The current encryption debate is gridlocked. For the past year, privacy advocates, civil libertarians, Department of Justice attorneys, cryptographers, and others have been stonewalling one another, exchanging a barrage of bumper sticker slogans. These engagements have drawn attention to an important issue, but have largely failed to illuminate the path forward.
In a recent post for Lawfare, Jamil Jaffer and Daniel Rosenthal bring moderate and tempered reasoning to this discussion. They correctly contend that the Orlando shooting, like similar terror attacks, illustrates “the importance of developing thoughtful, non-reactionary, and bipartisan solutions.” Even more importantly, Jaffer and Rosenthal point out that “[t]he opportunity to work together on a reasonable, middle-ground solution may be transient.” It is of no small consequence that any such opportunity “could quickly vanish in the wake of the next significant terrorist attack in the United States.”
Drawing on Jaffer and Rosenthal’s tempered discourse, we should give serious consideration to the Digital Security Commission Act co-sponsored by Rep. Michael McCaul and Sen. Mark Warner (commonly referred to as the McCaul-Warner Commission). I’ve made similar arguments in support of the Commission in The Hill, the Wall Street Journal—where the editorial board also supported the Commission—and elsewhere. In short, given the available options—at the moment, a choice between doing nothing or passing the Burr-Feinstein bill—the McCaul-Warner Commission presents the restrained and appropriate course.
Adopting a commission approach recognizes that Congress, as an institution, has limited technical expertise and is not equipped to weigh the many competing issues at play in this debate. Intellectual humility is required, now more than ever, if we hope to move this debate forward. Assembling a commission dispels the illusion that encryption is a “problem” to be “solved,” and instead examines the broader challenges faced by law enforcement in the digital age. No ex ante assumptions should preclude any particular course of action and a diverse array of stakeholders—economists, cryptographers, law enforcement, and civil society—would ensure a fair representation of various perspectives. And the Commission facilitates a focus on a critical but undervalued component of this debate—the economics of encryption.
The problem with attempts to undermine encryption through the surreptitious installation of “backdoors” is not simply one of potential civil liberties impacts. There is a compelling economic dimension to this debate that has been largely ignored. Specifically, the engenderment of trust in the online ecosystem is precipitated by expectations of security made possible by the proliferation of transit layer encryption protocols, such as TLS and SSL. For example, when you go to make a purchase on Amazon, the little green lock icon in the URL bar indicates a secure connection, made possible by encryption. Attempts to undermine the security of those protocols could have profound consequences to the level of trust users equate with e-commerce. Those economic concerns need to be taken more seriously in a debate that has largely centered on privacy and civil liberties concerns.
So what might the Commission recommend?
One potential solution could result in establishing a lawful systems access framework for law enforcement—that is, a legal hacking regime. Some have written quite favorably of this approach as a potential alternative to forcing technology firms to retain the ability to decrypt customers’ data.
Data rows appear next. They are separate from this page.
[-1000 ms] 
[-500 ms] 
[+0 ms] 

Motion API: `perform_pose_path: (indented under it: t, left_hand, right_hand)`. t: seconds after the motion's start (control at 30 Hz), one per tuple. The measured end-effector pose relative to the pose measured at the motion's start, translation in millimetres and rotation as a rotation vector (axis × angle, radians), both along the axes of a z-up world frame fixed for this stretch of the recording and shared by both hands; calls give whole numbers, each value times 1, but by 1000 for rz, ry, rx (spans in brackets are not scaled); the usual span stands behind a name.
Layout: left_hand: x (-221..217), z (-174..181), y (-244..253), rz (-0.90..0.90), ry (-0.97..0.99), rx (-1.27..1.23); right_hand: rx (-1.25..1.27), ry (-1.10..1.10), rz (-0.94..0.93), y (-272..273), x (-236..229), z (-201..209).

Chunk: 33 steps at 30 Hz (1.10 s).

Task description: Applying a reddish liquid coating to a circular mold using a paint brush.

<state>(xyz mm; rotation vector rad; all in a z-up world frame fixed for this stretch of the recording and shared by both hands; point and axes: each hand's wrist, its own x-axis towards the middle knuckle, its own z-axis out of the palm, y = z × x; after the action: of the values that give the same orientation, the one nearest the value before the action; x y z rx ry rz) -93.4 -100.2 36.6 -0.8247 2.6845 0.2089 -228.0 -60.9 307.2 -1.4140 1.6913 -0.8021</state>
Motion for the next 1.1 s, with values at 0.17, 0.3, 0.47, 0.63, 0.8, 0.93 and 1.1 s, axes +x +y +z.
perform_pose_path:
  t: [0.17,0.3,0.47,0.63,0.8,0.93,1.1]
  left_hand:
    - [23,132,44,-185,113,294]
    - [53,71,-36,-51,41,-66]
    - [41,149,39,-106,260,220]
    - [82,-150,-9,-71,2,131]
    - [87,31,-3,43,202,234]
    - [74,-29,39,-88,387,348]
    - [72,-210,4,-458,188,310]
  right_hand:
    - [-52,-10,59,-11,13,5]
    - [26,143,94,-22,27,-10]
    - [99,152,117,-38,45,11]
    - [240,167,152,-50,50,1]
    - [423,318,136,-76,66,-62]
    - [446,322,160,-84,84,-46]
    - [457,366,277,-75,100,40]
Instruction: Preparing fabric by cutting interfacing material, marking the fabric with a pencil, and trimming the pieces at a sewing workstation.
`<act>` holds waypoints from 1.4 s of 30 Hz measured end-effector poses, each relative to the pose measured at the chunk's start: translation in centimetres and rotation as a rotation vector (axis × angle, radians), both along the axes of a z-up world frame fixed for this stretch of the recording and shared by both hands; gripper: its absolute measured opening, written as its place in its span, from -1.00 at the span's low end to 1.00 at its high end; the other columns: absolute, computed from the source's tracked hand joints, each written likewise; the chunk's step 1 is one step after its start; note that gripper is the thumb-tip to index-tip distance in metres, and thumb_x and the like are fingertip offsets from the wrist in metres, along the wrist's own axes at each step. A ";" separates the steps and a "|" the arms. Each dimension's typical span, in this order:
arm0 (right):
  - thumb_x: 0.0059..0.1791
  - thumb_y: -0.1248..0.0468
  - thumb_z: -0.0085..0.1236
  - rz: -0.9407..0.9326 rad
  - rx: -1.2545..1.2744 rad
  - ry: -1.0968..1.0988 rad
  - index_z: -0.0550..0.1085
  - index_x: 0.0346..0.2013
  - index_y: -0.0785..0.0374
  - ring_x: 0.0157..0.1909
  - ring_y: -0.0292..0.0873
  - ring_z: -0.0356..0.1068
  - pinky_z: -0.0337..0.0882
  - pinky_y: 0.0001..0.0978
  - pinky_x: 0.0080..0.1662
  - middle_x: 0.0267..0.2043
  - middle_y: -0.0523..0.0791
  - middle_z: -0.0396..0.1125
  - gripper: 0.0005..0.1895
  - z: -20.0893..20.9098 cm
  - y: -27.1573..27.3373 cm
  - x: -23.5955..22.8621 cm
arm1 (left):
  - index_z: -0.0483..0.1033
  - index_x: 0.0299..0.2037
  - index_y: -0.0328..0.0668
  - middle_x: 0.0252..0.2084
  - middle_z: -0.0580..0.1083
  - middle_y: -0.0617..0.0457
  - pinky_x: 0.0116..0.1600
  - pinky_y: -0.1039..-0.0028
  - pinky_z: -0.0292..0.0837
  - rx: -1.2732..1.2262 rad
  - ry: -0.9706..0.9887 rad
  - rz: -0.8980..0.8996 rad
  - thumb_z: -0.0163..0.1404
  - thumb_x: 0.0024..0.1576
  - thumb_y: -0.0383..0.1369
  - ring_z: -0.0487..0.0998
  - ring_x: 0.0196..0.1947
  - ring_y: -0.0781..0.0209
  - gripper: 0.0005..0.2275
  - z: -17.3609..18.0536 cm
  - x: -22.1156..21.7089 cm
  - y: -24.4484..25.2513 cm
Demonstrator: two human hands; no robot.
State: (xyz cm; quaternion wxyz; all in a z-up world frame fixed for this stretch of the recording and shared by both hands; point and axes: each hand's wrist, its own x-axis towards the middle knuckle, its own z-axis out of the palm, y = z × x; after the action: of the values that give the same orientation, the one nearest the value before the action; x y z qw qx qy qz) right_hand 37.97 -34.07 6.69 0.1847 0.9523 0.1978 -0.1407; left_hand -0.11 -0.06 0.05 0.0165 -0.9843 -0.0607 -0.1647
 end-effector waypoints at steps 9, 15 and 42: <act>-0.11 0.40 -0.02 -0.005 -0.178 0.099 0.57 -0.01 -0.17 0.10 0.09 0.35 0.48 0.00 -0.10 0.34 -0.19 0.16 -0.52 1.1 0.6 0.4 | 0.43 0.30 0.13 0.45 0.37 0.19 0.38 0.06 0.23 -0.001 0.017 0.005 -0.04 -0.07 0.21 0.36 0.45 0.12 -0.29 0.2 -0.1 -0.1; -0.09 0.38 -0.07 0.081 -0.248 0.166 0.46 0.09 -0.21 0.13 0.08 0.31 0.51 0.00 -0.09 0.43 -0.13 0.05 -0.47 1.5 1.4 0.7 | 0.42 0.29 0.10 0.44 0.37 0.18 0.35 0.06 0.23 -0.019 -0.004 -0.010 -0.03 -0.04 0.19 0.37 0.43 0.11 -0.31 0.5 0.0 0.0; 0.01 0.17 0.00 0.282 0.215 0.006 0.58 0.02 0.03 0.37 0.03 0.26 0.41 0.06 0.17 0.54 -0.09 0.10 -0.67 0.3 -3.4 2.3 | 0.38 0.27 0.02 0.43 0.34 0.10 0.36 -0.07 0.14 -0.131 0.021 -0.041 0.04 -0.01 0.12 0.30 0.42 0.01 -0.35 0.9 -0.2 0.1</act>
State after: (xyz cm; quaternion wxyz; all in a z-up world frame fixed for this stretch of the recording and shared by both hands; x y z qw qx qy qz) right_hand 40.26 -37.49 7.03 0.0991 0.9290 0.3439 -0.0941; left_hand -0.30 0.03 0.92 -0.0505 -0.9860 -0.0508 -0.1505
In January, Benjamin Wittes outlined some of the pitfalls those in the civil libertarian community may have overlooked in supporting such an approach. As he points out: “when civil libertarians and cryptographers talk about lawful hacking, what that may mean in practice is the government’s commandeering companies into compromising their users’ devices.” Which begs the ultimate question: “Is a regime in which companies may have to do these things better or worse from a civil liberties perspective than a regime under which they have to help with decryption?”
I won’t pretend to speak for all civil libertarians, but I think on net, that a lawful systems access regime—with appropriately tailored judicial and congressional oversight, transparency, and accountability practices, all subject to the provisions of the Wiretap Act—is far better public policy than simply mandating companies embrace weaker encryption practices and standards. Perhaps more importantly, however, is the simple fact that such a question, in order to be answered appropriately, requires all relevant stakeholders to engage one another in a tempered and rational dialogue. Shouting past one another in the media and public fora simply will not do as a means to achieving an ideal policy outcome.
We have but one path forward in this debate, and that’s the one that treats all the competing equities and stakeholders as equals. The intellectually honest and ideologically neutral option is to embrace politics as the art of the possible, not as a war of all against all. To do so, civil society, law enforcement, the technology industry, economists, cryptographers, and other leading experts need to sit down and reason through competing interests to arrive at a solution that protects encryption, the digital economy, and the security of all Americans.
Otherwise, this will continue to be a debate with no end in sight. The sooner we embrace the Digital Security Commission, the sooner we can get to work compromising on a solution.